The data below is to be repeated in full, exactly as given.

*** Block opens ***

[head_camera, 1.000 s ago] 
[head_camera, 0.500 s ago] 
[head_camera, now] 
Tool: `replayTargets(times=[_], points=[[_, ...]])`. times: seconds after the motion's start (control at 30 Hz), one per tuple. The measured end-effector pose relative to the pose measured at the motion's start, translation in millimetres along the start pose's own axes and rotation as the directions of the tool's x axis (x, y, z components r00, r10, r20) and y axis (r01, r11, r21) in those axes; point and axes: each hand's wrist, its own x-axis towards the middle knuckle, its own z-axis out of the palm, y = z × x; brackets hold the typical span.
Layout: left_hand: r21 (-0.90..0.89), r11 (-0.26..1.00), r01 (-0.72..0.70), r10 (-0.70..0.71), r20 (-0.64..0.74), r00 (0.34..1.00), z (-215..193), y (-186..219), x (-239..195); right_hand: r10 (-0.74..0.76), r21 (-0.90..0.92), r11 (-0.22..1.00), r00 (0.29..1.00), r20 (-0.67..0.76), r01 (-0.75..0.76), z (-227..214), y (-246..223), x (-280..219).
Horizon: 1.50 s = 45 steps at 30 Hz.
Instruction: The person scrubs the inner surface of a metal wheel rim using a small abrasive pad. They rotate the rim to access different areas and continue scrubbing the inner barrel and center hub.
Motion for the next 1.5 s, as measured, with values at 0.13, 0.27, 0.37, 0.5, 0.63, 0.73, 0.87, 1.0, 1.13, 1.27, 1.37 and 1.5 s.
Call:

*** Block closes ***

◆ **Result of this task**
[head_camera, 1.000 s ago] 
[head_camera, 0.500 s ago] 
[head_camera, now] 
Tool: `replayTargets(times=[_], points=[[_, ...]])`. times: seconds after the motion's start (control at 30 Hz), one per tuple. The measured end-effector pose relative to the pose measured at the motion's start, translation in millimetres along the start pose's own axes and rotation as the directions of the tool's x axis (x, y, z components r00, r10, r20) and y axis (r01, r11, r21) in those axes; point and axes: each hand's wrist, its own x-axis towards the middle knuckle, its own z-axis out of the palm, y = z × x; brackets hold the typical span.
Layout: left_hand: r21 (-0.90..0.89), r11 (-0.26..1.00), r01 (-0.72..0.70), r10 (-0.70..0.71), r20 (-0.64..0.74), r00 (0.34..1.00), z (-215..193), y (-186..219), x (-239..195); right_hand: r10 (-0.74..0.76), r21 (-0.90..0.92), r11 (-0.22..1.00), r00 (0.29..1.00), r20 (-0.67..0.76), r01 (-0.75..0.76), z (-227..214), y (-246..223), x (-280..219).
Horizon: 1.50 s = 45 steps at 30 Hz.
Instruction: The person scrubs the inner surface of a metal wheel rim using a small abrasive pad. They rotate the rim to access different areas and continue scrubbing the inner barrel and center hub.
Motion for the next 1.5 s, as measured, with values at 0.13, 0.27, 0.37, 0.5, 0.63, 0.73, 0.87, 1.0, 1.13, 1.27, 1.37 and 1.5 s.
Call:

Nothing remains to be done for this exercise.